**The task**
Scan the records below for the line with "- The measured" and the line with "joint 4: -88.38". Repeat those two lines and every line between them exactly, and nothing else.

+++

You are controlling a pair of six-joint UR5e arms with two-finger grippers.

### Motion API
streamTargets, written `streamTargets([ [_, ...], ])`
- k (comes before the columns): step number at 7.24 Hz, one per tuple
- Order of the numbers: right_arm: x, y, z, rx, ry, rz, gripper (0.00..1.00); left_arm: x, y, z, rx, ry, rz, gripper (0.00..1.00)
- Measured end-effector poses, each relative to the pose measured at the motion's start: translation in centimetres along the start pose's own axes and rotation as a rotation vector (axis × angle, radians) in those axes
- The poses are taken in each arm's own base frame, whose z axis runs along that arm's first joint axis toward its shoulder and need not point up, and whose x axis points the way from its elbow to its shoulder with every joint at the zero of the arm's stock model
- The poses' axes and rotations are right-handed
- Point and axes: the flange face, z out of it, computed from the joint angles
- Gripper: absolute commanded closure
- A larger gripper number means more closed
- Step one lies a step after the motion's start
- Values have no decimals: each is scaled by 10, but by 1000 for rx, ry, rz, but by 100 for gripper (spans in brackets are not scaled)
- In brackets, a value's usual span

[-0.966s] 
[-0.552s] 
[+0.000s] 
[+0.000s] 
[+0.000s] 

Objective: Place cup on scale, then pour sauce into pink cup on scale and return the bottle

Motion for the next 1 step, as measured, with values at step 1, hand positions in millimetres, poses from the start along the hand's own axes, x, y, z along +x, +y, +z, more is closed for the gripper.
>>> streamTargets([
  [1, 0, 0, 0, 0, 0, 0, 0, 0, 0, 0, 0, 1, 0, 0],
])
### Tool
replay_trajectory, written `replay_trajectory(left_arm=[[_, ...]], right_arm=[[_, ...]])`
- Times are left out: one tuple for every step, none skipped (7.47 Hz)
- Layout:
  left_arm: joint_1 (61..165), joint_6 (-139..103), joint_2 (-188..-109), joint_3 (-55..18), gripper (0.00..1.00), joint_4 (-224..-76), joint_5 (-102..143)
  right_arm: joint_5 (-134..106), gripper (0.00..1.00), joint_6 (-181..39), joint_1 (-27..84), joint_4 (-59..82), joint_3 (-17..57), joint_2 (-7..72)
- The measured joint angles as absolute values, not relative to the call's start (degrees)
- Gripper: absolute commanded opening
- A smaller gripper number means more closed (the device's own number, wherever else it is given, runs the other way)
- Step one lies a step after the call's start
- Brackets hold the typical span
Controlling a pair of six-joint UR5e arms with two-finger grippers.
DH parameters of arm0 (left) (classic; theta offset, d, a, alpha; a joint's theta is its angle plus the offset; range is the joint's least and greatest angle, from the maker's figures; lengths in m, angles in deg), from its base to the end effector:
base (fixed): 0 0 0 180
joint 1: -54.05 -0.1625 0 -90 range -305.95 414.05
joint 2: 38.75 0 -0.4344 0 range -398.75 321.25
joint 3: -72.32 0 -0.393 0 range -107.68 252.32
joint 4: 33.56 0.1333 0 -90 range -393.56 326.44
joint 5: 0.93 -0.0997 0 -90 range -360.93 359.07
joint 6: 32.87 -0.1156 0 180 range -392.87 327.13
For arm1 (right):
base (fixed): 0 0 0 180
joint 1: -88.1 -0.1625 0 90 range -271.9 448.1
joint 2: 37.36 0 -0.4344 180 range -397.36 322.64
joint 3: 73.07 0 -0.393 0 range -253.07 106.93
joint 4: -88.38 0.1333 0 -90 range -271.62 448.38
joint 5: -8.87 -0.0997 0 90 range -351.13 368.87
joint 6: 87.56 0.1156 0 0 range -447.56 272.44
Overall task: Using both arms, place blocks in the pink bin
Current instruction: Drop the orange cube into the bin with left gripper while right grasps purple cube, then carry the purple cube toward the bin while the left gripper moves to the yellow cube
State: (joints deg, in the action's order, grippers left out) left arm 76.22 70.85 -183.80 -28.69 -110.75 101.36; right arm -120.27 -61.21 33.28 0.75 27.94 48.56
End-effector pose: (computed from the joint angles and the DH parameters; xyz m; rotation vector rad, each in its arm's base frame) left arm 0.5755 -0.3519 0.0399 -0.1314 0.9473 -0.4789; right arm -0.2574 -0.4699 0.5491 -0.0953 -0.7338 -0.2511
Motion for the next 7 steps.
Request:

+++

**Solution for this problem**
- The measured joint angles as absolute values, not relative to the call's start (degrees)
- Gripper: absolute commanded opening
- A smaller gripper number means more closed (the device's own number, wherever else it is given, runs the other way)
- Step one lies a step after the call's start
- Brackets hold the typical span
Controlling a pair of six-joint UR5e arms with two-finger grippers.
DH parameters of arm0 (left) (classic; theta offset, d, a, alpha; a joint's theta is its angle plus the offset; range is the joint's least and greatest angle, from the maker's figures; lengths in m, angles in deg), from its base to the end effector:
base (fixed): 0 0 0 180
joint 1: -54.05 -0.1625 0 -90 range -305.95 414.05
joint 2: 38.75 0 -0.4344 0 range -398.75 321.25
joint 3: -72.32 0 -0.393 0 range -107.68 252.32
joint 4: 33.56 0.1333 0 -90 range -393.56 326.44
joint 5: 0.93 -0.0997 0 -90 range -360.93 359.07
joint 6: 32.87 -0.1156 0 180 range -392.87 327.13
For arm1 (right):
base (fixed): 0 0 0 180
joint 1: -88.1 -0.1625 0 90 range -271.9 448.1
joint 2: 37.36 0 -0.4344 180 range -397.36 322.64
joint 3: 73.07 0 -0.393 0 range -253.07 106.93
joint 4: -88.38 0.1333 0 -90 range -271.62 448.38

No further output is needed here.